Your job with the data below: print everything from the line that holds "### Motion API" down to the line that holds "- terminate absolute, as", ends included, exactly, and nothing else.
*** Begin section ***
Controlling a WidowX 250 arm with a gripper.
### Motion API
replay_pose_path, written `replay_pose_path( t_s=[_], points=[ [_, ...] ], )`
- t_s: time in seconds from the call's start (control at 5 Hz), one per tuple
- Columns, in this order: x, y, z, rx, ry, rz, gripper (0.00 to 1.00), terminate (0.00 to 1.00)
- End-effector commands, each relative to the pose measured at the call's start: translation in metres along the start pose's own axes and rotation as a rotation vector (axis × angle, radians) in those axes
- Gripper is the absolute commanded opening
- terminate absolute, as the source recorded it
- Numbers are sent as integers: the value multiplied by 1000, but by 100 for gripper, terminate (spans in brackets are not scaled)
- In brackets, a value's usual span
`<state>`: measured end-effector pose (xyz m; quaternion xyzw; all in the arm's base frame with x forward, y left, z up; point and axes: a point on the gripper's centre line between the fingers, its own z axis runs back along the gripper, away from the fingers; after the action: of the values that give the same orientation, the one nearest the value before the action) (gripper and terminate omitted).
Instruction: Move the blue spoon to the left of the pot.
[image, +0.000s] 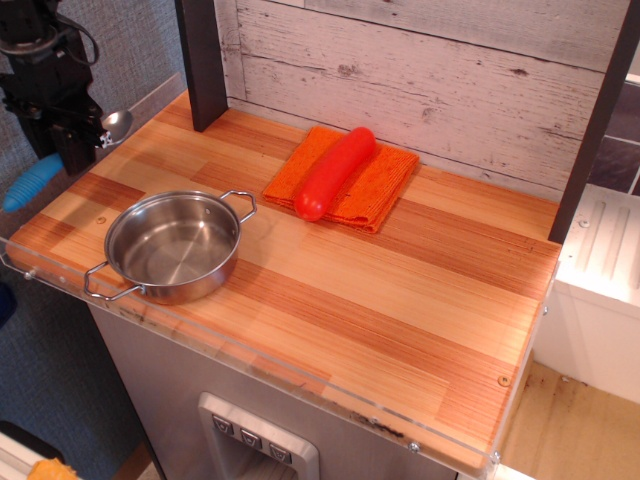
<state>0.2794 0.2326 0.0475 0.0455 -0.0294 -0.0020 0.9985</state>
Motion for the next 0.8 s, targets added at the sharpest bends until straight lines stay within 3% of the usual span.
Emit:
replay_pose_path(
  t_s=[0.0,0.2,0.4,0.6],
  points=[
    [4,-9,-11,3,13,-22,0,0],
    [2,-5,-14,9,25,-8,0,0],
    [-3,2,-11,31,38,63,100,0],
    [-6,5,7,34,-9,59,100,0]
  ],
)
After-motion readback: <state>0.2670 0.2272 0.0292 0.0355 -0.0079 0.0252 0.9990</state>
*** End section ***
Finished task:
### Motion API
replay_pose_path, written `replay_pose_path( t_s=[_], points=[ [_, ...] ], )`
- t_s: time in seconds from the call's start (control at 5 Hz), one per tuple
- Columns, in this order: x, y, z, rx, ry, rz, gripper (0.00 to 1.00), terminate (0.00 to 1.00)
- End-effector commands, each relative to the pose measured at the call's start: translation in metres along the start pose's own axes and rotation as a rotation vector (axis × angle, radians) in those axes
- Gripper is the absolute commanded opening
- terminate absolute, as the source recorded it

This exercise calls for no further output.